→ **The task**
All lines containing the string "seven" must be copied from the entries.

─── Given data ───

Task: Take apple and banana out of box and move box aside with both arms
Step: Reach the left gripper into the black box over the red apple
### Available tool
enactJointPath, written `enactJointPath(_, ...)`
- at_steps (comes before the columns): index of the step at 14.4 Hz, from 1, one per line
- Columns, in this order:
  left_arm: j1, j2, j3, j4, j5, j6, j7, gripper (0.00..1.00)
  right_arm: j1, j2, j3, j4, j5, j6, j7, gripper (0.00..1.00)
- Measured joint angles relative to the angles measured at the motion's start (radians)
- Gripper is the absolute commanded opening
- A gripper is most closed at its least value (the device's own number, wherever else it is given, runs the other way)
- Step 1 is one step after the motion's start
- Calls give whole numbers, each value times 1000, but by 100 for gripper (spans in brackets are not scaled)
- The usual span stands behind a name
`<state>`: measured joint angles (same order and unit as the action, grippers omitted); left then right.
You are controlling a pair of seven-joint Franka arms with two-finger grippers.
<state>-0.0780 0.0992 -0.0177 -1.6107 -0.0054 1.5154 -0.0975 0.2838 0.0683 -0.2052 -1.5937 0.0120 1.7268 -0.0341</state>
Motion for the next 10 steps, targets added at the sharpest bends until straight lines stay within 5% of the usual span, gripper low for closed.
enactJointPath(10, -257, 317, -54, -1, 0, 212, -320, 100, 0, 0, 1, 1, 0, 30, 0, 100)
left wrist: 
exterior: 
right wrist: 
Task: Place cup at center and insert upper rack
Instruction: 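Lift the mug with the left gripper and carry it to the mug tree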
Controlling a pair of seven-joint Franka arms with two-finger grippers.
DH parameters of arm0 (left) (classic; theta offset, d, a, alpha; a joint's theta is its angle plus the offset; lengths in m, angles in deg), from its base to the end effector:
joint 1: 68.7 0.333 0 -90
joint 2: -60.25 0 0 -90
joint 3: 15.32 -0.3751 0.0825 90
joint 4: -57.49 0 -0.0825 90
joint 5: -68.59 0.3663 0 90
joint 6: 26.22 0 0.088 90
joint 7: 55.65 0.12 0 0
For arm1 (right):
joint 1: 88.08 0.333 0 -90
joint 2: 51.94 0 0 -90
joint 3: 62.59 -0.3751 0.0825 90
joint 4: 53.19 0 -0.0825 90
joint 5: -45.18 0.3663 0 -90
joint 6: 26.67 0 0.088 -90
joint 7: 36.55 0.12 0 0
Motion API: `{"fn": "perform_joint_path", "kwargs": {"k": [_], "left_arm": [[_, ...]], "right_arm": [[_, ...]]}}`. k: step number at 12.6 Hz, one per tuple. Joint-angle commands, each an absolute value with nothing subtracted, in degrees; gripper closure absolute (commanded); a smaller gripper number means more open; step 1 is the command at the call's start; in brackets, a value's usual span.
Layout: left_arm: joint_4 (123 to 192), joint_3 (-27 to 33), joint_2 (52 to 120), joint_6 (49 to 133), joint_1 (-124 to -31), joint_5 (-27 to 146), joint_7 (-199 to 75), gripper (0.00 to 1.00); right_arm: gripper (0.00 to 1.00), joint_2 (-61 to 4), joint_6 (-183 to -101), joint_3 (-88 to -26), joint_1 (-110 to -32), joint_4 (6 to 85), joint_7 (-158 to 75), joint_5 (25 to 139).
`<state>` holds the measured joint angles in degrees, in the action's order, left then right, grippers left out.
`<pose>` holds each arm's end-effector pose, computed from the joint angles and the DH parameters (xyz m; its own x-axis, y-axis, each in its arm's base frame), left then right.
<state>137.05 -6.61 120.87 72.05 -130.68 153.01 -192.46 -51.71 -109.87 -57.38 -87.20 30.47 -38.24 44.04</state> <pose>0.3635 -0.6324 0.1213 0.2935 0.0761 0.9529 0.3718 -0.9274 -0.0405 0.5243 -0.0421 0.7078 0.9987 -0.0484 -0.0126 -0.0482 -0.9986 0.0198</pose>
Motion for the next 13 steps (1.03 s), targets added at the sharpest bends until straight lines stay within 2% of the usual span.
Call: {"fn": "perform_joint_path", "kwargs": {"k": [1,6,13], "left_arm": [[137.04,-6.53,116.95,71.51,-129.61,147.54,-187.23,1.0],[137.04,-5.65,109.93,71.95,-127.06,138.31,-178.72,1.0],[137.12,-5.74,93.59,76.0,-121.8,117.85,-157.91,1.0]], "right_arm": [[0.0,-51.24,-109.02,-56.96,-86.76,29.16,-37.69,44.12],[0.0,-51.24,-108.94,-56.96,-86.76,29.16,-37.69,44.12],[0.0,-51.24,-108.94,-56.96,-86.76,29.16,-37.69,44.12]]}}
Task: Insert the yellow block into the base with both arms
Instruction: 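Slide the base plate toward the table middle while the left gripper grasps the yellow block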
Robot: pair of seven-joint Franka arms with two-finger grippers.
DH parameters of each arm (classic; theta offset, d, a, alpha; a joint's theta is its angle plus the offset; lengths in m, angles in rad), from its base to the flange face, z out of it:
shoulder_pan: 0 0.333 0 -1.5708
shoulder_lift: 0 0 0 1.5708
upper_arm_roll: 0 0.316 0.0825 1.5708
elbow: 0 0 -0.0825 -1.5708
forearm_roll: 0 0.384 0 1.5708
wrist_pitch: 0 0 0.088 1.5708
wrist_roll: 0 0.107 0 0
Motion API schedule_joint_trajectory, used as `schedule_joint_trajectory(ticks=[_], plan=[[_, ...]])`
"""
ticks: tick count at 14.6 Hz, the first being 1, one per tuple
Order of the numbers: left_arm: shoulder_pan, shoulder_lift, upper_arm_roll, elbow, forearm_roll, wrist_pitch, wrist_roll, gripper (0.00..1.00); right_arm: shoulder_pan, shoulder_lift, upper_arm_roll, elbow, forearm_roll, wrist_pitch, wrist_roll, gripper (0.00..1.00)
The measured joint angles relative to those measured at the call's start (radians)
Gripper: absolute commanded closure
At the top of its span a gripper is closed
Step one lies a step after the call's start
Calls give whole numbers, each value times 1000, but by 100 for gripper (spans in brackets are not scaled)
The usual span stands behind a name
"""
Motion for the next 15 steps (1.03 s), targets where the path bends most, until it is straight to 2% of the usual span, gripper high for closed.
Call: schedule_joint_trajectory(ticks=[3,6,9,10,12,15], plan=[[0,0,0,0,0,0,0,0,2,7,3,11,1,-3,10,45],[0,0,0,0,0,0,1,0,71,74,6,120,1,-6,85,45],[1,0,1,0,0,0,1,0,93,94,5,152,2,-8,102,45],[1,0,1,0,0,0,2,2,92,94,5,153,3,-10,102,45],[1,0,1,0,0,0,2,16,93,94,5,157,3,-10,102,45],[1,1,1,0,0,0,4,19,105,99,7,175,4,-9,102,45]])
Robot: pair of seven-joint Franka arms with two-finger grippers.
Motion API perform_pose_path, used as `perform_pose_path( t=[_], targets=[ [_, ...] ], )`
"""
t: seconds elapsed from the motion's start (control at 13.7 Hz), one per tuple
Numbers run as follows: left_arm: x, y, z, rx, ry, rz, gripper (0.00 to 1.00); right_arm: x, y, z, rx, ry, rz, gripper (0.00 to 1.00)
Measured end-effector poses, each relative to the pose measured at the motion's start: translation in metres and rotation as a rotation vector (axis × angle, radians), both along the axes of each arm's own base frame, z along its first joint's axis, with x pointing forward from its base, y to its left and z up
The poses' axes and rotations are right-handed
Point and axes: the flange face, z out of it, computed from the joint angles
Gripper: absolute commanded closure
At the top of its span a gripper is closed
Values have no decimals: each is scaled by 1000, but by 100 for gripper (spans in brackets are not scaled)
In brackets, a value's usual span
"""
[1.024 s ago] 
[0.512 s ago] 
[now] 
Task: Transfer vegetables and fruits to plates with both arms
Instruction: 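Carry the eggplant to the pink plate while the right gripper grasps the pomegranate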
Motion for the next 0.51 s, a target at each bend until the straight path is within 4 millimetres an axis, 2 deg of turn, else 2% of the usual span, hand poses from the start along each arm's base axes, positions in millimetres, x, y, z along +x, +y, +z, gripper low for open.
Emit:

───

→ **Response**
You are controlling a pair of seven-joint Franka arms with two-finger grippers.
Controlling a pair of seven-joint Franka arms with two-finger grippers.
Robot: pair of seven-joint Franka arms with two-finger grippers.
Robot: pair of seven-joint Franka arms with two-finger grippers.

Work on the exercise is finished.